COERCIVE POWER: KEKUASAAN MEMAKSA
Kekuasaan Paksaan atau Coercive Power ini lebih cenderung ke penggunaan ancaman atau hukuman untuk memengaruhi seseorang untuk bersedia melakukan sesuatu sesuai dengan keinginannya. Kekuasaan Paksaan ini adalah kebalikan atau sisi negatif dari Kekuasaan Balas Jasa (Reward Power).
Contoh ancaman atau hukuman yang diberlakukan jika tidak mengikuti perintah yang diinstruksikan antara lain seperti pemberian surat peringatan, pengangkatan, penurunan gaji, penurunan jabatan dan bahkan pemberhentian kerja atau PHK, memotong intensif, PTK/TC, dan lain sebagainya.
Coercive Power hanya dipraktekkan oleh sebagian orang yang berfikir hanya mementingkan dirinya sendiri, dan kelompok, serta koleganya saja. Sebab tidak mungkin dia akan mempertahankan dan menjalankan kekuasaannya secara sendiri-sendiri.
Bukan karena ketidakmungkinan itu terjadi akibat dia tidak mampu melakukaannya, dengan adanya seperengkat undang-undang yang memberikan keluasan yang sangat besar bagi seorang pemimpin untuk mejalankan kekuasaannya, seorang pemimpin mempunyai kekuatan penuh untuk melaksanakan proses kepemimpinan tersebut.
Ketidak mungkinan dia melakukan sendiri lebih pada cara mengolah sedemikian rupa untuk mendapatkan keuntungan dari aset negara atau daerah yang dikelolanya, bagaimana menciptakan turunan kekuasaan yang berdampak demokrasi pada masyarakatnya, namun dalam prakteknya dia sedang melaksanakan cara-cara diktator dalam menyusun strateginya.

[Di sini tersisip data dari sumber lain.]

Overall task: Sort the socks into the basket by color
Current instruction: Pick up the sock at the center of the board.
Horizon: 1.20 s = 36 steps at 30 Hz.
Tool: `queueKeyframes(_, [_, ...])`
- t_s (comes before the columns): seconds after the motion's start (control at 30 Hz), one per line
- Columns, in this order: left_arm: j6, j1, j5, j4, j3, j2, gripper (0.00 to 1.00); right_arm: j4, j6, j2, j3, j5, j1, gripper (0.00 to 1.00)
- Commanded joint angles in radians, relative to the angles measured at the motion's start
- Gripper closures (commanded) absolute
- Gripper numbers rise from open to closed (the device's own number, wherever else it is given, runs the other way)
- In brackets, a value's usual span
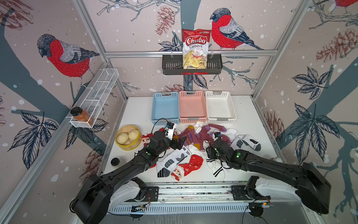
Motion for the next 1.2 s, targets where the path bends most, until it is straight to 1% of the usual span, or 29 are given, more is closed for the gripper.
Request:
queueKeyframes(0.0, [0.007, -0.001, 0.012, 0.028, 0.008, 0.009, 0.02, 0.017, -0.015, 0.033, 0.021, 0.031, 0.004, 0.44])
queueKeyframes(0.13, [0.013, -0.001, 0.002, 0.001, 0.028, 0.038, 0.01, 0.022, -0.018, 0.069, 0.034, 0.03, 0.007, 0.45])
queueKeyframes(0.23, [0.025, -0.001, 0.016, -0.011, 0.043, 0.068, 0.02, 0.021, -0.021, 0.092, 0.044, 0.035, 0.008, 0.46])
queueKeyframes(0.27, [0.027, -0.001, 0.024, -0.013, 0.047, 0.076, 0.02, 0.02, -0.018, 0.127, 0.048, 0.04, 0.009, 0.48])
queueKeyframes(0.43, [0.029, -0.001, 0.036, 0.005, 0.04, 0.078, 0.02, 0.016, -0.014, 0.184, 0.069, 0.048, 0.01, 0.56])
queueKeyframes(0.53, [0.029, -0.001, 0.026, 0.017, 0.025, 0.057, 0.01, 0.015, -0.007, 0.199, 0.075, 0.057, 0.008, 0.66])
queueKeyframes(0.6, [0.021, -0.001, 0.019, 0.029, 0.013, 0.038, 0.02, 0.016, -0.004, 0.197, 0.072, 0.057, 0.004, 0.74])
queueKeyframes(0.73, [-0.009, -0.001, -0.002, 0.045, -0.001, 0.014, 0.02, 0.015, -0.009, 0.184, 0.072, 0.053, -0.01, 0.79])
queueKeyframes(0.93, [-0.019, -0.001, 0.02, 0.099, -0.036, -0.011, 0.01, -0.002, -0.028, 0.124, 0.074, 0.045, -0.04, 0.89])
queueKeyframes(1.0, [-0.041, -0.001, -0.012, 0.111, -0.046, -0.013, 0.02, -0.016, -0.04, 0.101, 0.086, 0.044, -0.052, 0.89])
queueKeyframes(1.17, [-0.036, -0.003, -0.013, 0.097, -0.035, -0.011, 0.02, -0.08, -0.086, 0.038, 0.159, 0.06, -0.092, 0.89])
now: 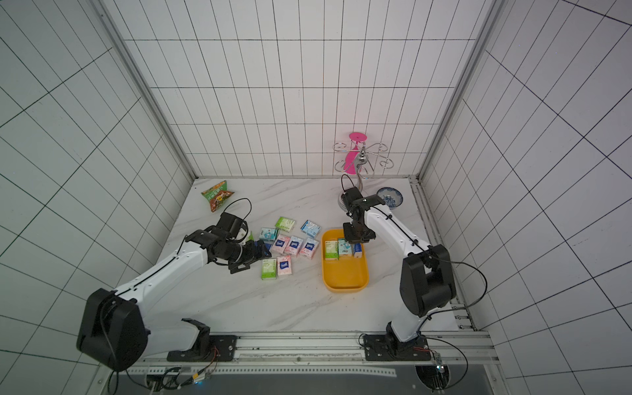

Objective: Put the pocket tissues into the storage box
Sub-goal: Place the pocket tissues in the storage box.

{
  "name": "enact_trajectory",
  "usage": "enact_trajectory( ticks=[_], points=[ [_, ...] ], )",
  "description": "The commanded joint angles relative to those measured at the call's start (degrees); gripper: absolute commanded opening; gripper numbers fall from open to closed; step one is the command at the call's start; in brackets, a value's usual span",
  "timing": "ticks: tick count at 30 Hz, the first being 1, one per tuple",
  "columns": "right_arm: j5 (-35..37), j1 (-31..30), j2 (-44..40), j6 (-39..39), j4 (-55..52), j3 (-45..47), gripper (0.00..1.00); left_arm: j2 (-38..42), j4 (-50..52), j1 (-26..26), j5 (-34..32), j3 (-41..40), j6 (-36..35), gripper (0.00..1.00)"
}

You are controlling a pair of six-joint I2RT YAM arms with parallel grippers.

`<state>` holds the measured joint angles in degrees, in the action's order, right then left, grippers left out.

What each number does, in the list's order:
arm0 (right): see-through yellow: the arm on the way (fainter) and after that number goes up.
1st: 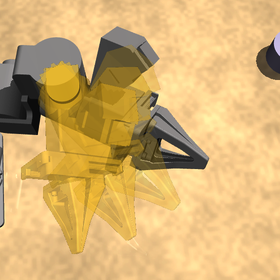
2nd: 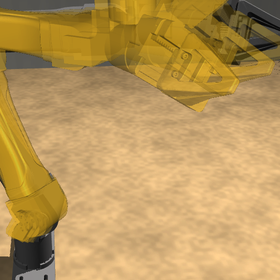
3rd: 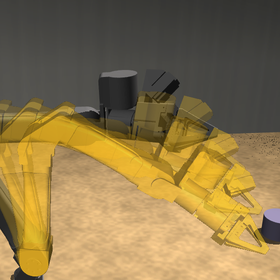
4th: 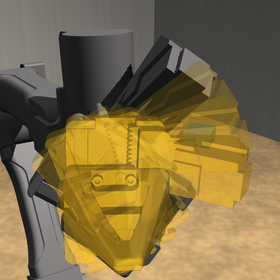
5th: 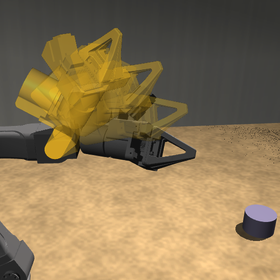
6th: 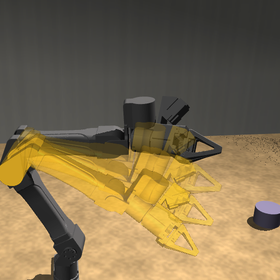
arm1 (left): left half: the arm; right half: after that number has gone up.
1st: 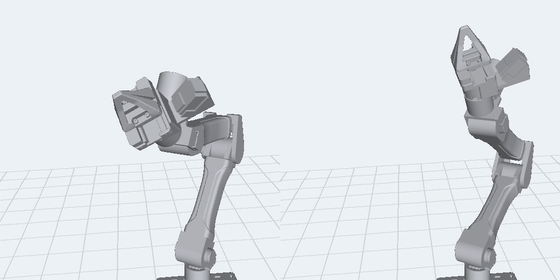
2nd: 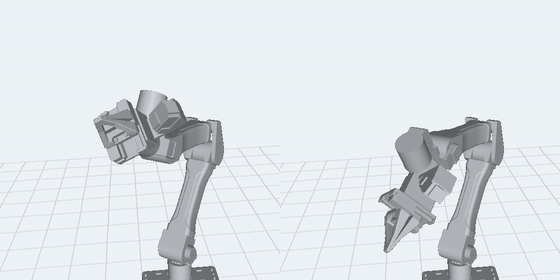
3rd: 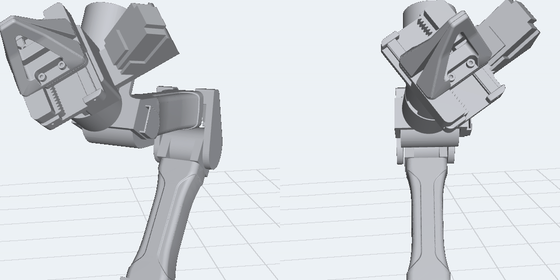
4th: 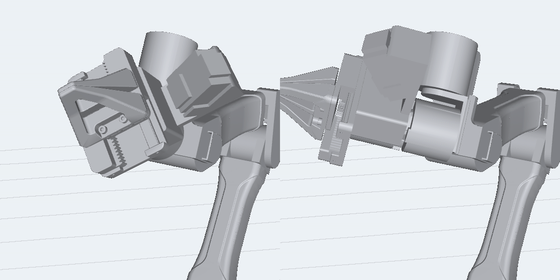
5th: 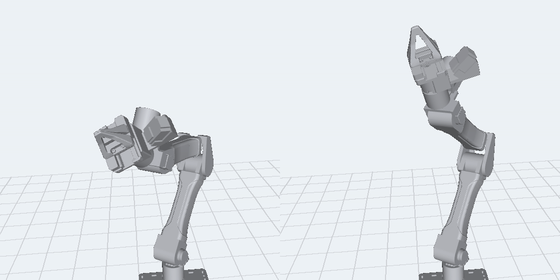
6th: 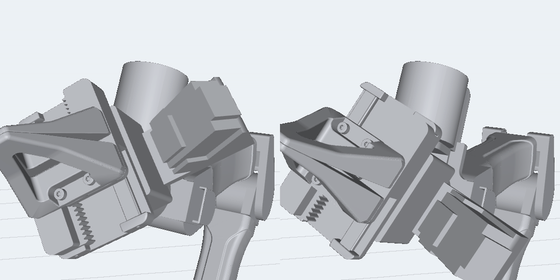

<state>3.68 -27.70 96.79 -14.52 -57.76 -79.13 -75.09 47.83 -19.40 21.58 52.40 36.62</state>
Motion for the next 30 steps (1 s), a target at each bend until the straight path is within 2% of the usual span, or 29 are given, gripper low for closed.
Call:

Dia akan membuat sistem pemilihan pembantu kekuasaan seperti mentri, dan kedinasan, serta yang lainnya. Memainkan peran demokrasi di dalamnya, namun pada prakteknya dia tetap memilih sanak family, kolega, timses dan lain sebagainya, untuk menempatkan posisi-posisi penting agar supaya dia gampang mengontrol dan merampok kekayaan negara dan daerah. Seolah-olah demokrasi itu cuma lipstik semata.
Menyangkut dengan mengelola hasil belanja daerah, penganut mazha kekuasaan coercive power ini, akan mendikte dan menunjukkan kebijakan penuh pada satu, dua, atau tiga orang saja untuk melaksanakan proyek-proyek vital di negara dan daerahnya. Dalam bahasa yang paling lugas ada satu atau dua toke besar yang dipelihara olehnya, untuk melaksanakan pembagian pekerjaan, yang FI hasil pekerjaan akan dibagi dengan persen yang sudah disepakati. Dia bahkan kehilangan rasa malunya.

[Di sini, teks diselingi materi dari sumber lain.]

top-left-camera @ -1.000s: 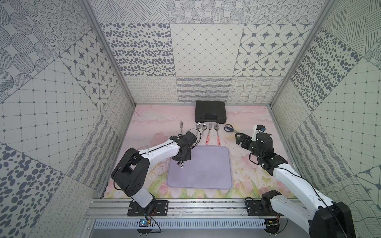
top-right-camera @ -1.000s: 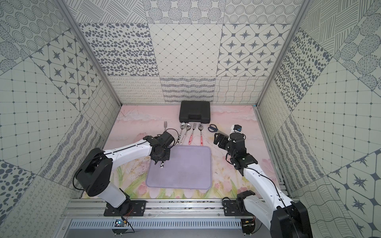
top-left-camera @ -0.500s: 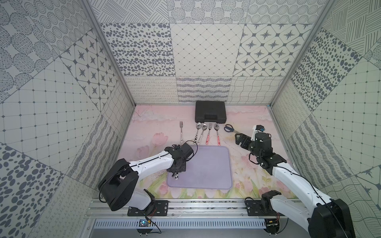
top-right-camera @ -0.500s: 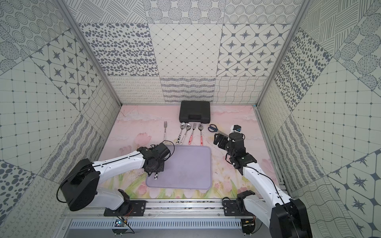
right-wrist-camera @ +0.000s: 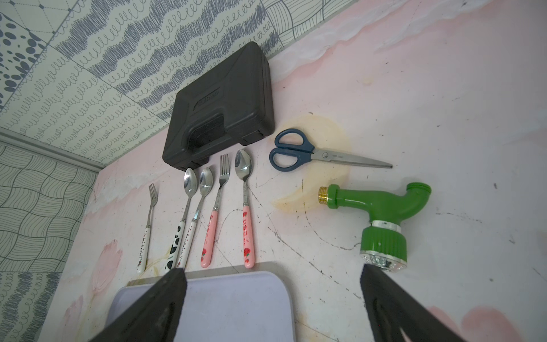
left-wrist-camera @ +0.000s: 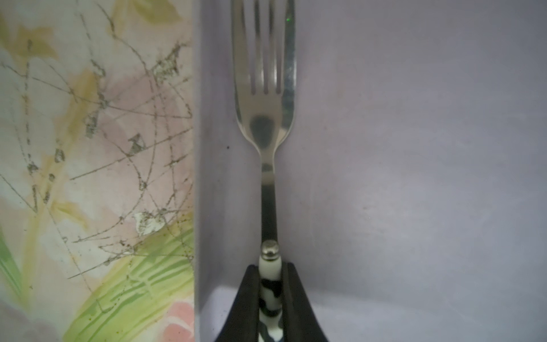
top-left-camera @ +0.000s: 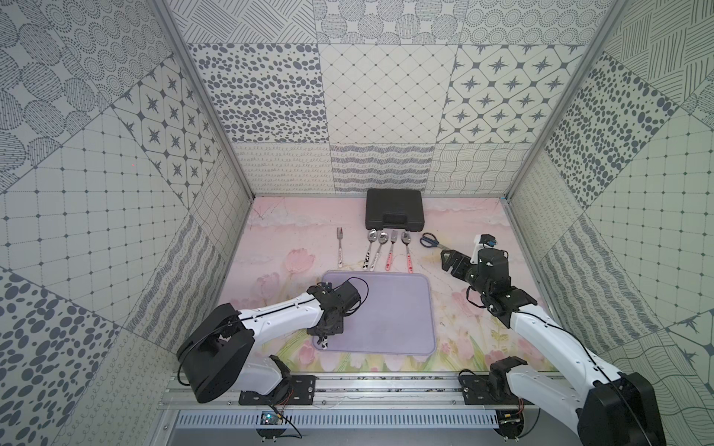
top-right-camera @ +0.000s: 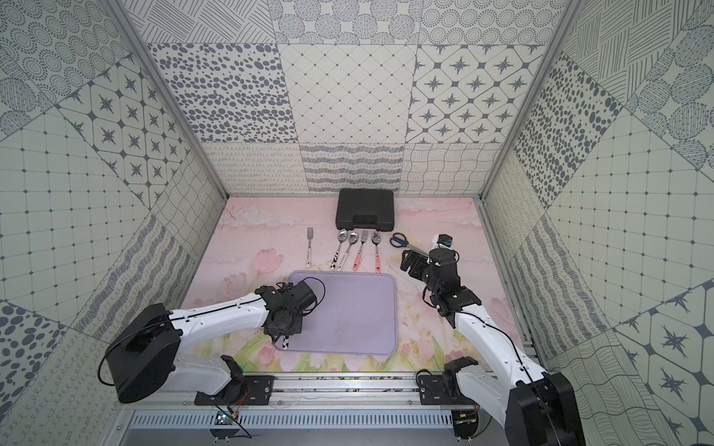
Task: Set the spoon and fork side by side
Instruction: Place the fork on the tray.
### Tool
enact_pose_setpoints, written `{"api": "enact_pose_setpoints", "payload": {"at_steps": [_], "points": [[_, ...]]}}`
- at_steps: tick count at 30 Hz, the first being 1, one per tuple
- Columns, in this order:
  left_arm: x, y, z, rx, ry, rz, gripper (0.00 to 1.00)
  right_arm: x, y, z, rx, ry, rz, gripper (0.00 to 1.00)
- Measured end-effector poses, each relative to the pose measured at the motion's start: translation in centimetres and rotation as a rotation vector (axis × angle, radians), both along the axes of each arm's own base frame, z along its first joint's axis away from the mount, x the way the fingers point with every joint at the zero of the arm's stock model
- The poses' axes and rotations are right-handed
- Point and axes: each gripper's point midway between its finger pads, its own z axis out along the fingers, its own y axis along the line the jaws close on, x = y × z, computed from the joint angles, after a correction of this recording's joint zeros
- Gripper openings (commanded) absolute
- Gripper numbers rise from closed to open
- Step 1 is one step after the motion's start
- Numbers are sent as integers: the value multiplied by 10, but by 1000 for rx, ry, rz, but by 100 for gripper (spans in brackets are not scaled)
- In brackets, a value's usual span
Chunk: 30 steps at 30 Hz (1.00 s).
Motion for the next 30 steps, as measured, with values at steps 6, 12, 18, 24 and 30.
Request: {"api": "enact_pose_setpoints", "payload": {"at_steps": [6, 12, 18, 24, 30], "points": [[0, 0, 0, 20, -12, -9, 0, 0, 0, 0, -1, 0, -1, 97], [-1, -1, 0, 33, -23, -24, 0, 0, 0, 0, -1, 0, -2, 97], [-1, -2, 0, 37, -27, -44, 0, 0, 0, -1, -2, 2, -3, 97], [-1, -2, -1, 41, -28, -57, 7, 0, 0, -4, -5, 11, -3, 97], [0, -2, -2, 50, -28, -61, 18, 0, 0, -4, -5, 12, -3, 97]]}}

Model seperti ini, sangatlah mudah kita membacanya dalam permainan politik di daerah kita masing-masing. Berlagak demokrasi, namun hatinya membenci. Berlagak peduli, namun pikirannya mencaci maki, bahkan menjatuhkan.
Penganut mazhab kekuasaan coercive power, sifat kekuasaan yang melekat padanya adalah, akan melakukan sesuatu, bagaimanapun cara akan dilakukan, jika program tersebut menguntungkan dirinya, kolega, dan kelompoknya saja. Selebihnya cuma pencintraan.
Tuhan,,,,,hindari kami dari pola kepemimpinan seperti ini.
Bukankah Nabi-Mu. Nabi Muhammad saw., sudah pernah berdoa,:
"Ya Allah buat dia (pemimpin) yang menyakiti hati umatku dengan kebijakannya, bingungkan dia atas kepemimpinannya. Bingungkan di dunia saat dia memimpin, dan bingungkan di akhirat ketika dia dihisap nanti"......
Yok kita sama-sama aminkan doa Nabi ini........
AaaMiiiiiiiiiiiiiii...............
Sudah kelihatan bingungkah pemimpin di wilayah kita masing-masing....bingung dalam artian tidak ada programnya yang berjalan dan dinikmati sebagai suksesi dari turunan kepemimpinan yang berdampak pada pengembangan ekonomi masyarakat luas.